In Holland entstand ein Oligopol aus wenigen Krankenversicherungen und in der Folge eine rigide Kontrolle vor Arztbesuchen. So bildete sich ein Ärztetourismus niederländischer Patienten nach Deutschland. Neben der schnelleren Terminvergabe bleibt der einmal gewählte Facharzt in Deutschland dauerhaft Ansprechpartner. Patienten in den Niederlanden werden von wechselnden Mitgliedern der Fachärzteteams versorgt.
Auch das Schweizer System hatte das Ziel, die Finanzierung zu stabilisieren und Wettbewerb im Gesundheitswesen zu schaffen. Allerdings mit dem Resultat, dass die medizinische Versorgung in der Schweiz jetzt das teuerste weltweit ist.
Die Schweizer liegen mit rund 5.200 $ Gesundheitsausgaben pro Kopf vor den Niederländern mit 5.000 $ und den Deutschen mit etwa 4.200 $ im Jahr.
Diese Zahlen unterstreichen die Tatsache, dass Einheitssysteme wie die Bürgerversicherung nicht die angestrebte Problemlösung sind. Vielmehr steht sie für politisch geprägten Aktionismus und ideologische verbrämte Rhetorik. In Zeiten überbordender Staatsverschuldung müssen Wahrheiten ohne ideologische Voreinstellung betrachtet werden. Höhere Lebenserwartung, gesteigerte Lebensqualität und eine höhere Lebenserwartung steigern die Ausgaben im Gesundheitswesen. Das ist ebenso logisch wie zwangsläufig und sinkende Beiträge sind bei dieser demografischen und gesellschaftlichen Entwicklung nicht realisierbar.

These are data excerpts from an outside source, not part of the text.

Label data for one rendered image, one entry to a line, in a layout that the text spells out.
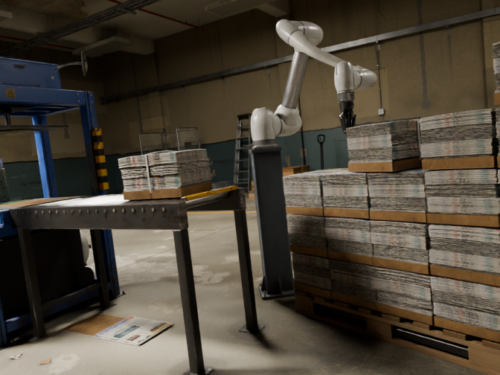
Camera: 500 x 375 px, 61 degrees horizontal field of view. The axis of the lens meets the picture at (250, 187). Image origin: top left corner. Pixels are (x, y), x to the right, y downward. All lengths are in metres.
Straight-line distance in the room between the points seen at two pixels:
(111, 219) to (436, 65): 7.53
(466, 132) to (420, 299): 0.77
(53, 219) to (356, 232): 1.63
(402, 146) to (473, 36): 6.95
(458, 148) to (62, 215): 1.97
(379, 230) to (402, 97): 6.95
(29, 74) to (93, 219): 1.32
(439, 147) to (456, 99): 6.91
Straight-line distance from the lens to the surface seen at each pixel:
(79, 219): 2.39
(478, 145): 1.85
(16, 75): 3.23
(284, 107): 2.93
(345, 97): 2.35
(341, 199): 2.22
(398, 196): 2.03
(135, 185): 2.27
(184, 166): 2.11
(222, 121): 10.63
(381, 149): 2.04
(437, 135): 1.91
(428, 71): 8.91
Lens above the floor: 0.99
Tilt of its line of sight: 5 degrees down
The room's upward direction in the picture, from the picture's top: 6 degrees counter-clockwise

Man muss die politische Frage stellen, ob es gerecht ist, wenn ein gut verdienender Single keinerlei Rücklagen für seine Gesundheitskosten im Alter bildet? Die Antwort darf nicht mit Begriffen wie Bürgerversicherung verschleiert werden. Man muss die Fakten und Konsequenzen einer immer teurer werdenden medizinischen Versorgung diskutieren. Weitere Teile der Bevölkerung müssen mit der Bildung generationengerechter finanzieller Rücklagen beginnen und damit finanzielle Ressourcen auch für diejenigen mitschaffen, die nicht dazu in der Lage sind, eine eigene Vorsorge zu treffen.